■ REQUIRED ACTION: The lines to be copied are those below that contain "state".

┌─ DATA EXCERPT

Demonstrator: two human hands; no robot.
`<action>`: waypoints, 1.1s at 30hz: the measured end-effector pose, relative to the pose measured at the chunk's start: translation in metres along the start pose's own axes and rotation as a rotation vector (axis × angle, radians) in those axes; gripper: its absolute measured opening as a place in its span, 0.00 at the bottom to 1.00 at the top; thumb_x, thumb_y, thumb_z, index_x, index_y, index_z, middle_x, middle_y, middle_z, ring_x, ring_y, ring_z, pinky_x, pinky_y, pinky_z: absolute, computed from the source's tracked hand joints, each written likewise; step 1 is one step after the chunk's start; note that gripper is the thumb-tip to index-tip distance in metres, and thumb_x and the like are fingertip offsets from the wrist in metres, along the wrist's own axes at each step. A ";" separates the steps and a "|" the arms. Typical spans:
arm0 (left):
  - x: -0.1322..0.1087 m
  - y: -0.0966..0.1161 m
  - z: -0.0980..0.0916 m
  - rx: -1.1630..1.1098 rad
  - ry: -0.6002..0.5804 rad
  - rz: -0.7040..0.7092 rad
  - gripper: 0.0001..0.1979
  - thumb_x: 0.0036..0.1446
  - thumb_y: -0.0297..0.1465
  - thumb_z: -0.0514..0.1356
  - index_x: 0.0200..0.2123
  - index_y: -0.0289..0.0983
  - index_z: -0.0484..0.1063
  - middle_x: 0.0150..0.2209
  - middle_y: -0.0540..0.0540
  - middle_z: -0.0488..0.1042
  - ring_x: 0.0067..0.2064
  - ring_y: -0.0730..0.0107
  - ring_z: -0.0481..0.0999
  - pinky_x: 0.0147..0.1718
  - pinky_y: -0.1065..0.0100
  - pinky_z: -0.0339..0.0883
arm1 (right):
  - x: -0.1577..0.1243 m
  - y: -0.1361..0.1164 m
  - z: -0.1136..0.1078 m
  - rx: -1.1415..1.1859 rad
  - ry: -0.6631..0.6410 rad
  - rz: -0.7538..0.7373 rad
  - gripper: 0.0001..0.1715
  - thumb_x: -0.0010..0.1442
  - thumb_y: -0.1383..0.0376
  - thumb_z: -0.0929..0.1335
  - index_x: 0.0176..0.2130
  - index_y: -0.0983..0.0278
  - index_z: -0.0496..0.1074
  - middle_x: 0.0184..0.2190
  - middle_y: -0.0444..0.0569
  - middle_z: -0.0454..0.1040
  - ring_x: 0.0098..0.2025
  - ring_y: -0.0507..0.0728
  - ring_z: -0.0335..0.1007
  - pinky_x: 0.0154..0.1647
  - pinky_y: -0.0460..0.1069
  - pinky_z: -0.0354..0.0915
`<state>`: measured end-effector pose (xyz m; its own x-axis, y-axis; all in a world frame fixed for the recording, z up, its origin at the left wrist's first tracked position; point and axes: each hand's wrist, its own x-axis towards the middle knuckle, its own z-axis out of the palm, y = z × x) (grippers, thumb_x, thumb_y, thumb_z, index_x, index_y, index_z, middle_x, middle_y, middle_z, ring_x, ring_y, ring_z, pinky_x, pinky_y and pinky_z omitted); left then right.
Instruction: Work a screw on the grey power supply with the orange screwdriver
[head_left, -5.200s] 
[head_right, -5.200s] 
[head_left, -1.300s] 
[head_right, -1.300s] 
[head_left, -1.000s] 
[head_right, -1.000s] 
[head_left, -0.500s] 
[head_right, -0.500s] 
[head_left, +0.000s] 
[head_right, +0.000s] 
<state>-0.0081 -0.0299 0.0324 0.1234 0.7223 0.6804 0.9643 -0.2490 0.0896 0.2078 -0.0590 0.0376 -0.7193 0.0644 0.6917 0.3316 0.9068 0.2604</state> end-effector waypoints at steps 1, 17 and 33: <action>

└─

■ ANSWER TO THE EXERCISE:
`<state>`: measured end-effector pose (xyz m; its own x-axis, y-axis; all in a world frame fixed for the recording, z up, its origin at the left wrist's first tracked position; point and axes: each hand's wrist, its own x-axis towards the middle knuckle, its own z-axis out of the palm, y = z × x) (grippers, thumb_x, thumb_y, thumb_z, index_x, index_y, index_z, middle_x, middle_y, middle_z, ring_x, ring_y, ring_z, pinky_x, pinky_y and pinky_z omitted); left then right.
<state>-0.0081 -0.0299 0.0324 0.1234 0.7223 0.6804 0.9643 -0.2490 0.0896 0.2078 -0.0590 0.0376 -0.7193 0.0644 0.6917 0.3316 0.9068 0.2604</state> end-effector waypoints at steps 1, 17 and 33: <action>

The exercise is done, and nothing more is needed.